* **Exercise data**
= = = =
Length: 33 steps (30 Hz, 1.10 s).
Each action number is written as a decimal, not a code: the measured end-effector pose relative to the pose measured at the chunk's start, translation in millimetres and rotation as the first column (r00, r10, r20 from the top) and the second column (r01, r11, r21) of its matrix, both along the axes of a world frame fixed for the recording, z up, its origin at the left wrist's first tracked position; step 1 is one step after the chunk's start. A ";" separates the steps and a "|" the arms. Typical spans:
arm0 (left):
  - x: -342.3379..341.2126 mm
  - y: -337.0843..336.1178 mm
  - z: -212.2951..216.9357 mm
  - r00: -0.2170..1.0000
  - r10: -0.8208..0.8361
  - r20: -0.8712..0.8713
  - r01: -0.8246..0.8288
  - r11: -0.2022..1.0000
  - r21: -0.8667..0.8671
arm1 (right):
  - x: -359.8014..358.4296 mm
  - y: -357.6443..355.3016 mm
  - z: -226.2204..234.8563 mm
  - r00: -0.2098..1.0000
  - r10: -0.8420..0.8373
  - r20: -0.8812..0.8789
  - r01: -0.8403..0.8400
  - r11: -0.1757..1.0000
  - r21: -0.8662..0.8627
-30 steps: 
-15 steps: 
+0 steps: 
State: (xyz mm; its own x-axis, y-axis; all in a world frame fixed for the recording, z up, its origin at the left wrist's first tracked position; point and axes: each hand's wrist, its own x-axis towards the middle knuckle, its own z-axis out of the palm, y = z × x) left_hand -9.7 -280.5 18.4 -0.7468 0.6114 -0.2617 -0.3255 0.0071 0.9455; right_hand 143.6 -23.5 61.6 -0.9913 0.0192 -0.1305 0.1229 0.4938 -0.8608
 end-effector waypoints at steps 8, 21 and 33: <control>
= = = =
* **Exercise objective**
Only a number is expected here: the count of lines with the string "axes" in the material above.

* **Response area**
2